**Dataset extract:**

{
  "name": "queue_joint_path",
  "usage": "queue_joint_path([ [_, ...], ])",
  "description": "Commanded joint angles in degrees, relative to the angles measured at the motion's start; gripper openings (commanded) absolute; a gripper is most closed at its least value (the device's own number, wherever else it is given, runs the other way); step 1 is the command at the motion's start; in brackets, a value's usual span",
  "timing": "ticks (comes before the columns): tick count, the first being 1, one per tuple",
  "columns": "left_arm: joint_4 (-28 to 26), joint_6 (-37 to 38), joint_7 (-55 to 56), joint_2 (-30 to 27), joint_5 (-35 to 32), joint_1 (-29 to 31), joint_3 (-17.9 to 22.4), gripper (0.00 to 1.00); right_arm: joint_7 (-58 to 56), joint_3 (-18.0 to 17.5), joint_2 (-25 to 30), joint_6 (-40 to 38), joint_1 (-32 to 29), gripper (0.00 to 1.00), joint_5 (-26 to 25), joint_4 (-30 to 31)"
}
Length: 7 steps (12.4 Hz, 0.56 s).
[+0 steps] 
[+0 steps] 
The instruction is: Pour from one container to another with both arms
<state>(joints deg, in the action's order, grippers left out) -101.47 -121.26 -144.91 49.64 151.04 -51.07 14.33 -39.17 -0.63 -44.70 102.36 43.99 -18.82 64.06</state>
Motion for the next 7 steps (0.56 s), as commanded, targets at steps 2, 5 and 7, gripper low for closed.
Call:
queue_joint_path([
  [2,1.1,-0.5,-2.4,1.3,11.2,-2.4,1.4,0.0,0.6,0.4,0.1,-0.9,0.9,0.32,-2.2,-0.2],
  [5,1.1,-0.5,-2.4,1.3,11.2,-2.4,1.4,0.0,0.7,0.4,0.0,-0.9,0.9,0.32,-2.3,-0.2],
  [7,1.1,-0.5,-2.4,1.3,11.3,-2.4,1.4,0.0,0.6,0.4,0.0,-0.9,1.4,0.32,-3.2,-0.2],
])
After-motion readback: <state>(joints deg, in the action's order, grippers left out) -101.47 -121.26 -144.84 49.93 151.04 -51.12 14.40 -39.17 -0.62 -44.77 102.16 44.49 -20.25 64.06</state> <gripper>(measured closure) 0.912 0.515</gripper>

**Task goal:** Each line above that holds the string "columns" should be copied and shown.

**Written response:**
  "timing": "ticks (comes before the columns): tick count, the first being 1, one per tuple",
  "columns": "left_arm: joint_4 (-28 to 26), joint_6 (-37 to 38), joint_7 (-55 to 56), joint_2 (-30 to 27), joint_5 (-35 to 32), joint_1 (-29 to 31), joint_3 (-17.9 to 22.4), gripper (0.00 to 1.00); right_arm: joint_7 (-58 to 56), joint_3 (-18.0 to 17.5), joint_2 (-25 to 30), joint_6 (-40 to 38), joint_1 (-32 to 29), gripper (0.00 to 1.00), joint_5 (-26 to 25), joint_4 (-30 to 31)"

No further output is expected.